◆ What you are asked to do ◆
From the line that includes "Please segment the magenta-padded gripper right" to the last line of the records that follow, copy every line exactly and nothing more, omitting pictures.

◆ Records for the exercise ◆
• • • • • • •

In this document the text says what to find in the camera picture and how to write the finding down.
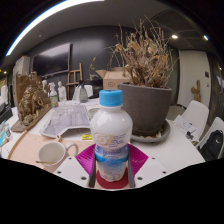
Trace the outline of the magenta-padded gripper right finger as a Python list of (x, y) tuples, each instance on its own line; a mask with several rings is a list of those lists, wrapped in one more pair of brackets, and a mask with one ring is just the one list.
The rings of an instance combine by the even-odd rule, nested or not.
[(129, 144), (128, 181), (131, 188), (140, 188), (167, 175), (167, 169), (155, 157), (149, 157)]

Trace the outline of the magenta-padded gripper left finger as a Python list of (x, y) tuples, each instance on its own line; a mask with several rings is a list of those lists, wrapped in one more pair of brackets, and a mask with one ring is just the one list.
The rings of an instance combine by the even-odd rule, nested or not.
[(93, 188), (96, 181), (95, 145), (77, 156), (67, 157), (54, 172), (55, 175), (84, 188)]

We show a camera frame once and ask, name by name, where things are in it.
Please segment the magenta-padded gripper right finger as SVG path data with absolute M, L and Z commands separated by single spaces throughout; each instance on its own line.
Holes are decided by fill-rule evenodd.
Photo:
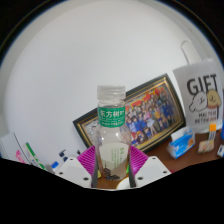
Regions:
M 157 181 L 171 172 L 157 156 L 148 157 L 135 147 L 129 153 L 129 183 L 130 187 L 143 187 Z

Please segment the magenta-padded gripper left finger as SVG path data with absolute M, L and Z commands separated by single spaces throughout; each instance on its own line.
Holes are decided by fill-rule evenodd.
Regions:
M 69 157 L 54 172 L 57 176 L 84 188 L 95 188 L 98 182 L 95 147 L 91 146 L 78 157 Z

• • • • • • •

◆ Result of this task ◆
Please segment the magenta-padded gripper right finger as SVG path data with absolute M, L and Z commands separated by single spaces throughout; each instance on its own line.
Holes are decided by fill-rule evenodd.
Photo:
Regions:
M 157 181 L 171 172 L 157 156 L 148 157 L 135 147 L 129 153 L 129 183 L 130 187 L 143 187 Z

Please segment the magenta-padded gripper left finger as SVG path data with absolute M, L and Z commands separated by single spaces throughout; each instance on its own line.
Holes are decided by fill-rule evenodd.
Regions:
M 69 157 L 54 172 L 57 176 L 84 188 L 95 188 L 98 182 L 95 147 L 91 146 L 78 157 Z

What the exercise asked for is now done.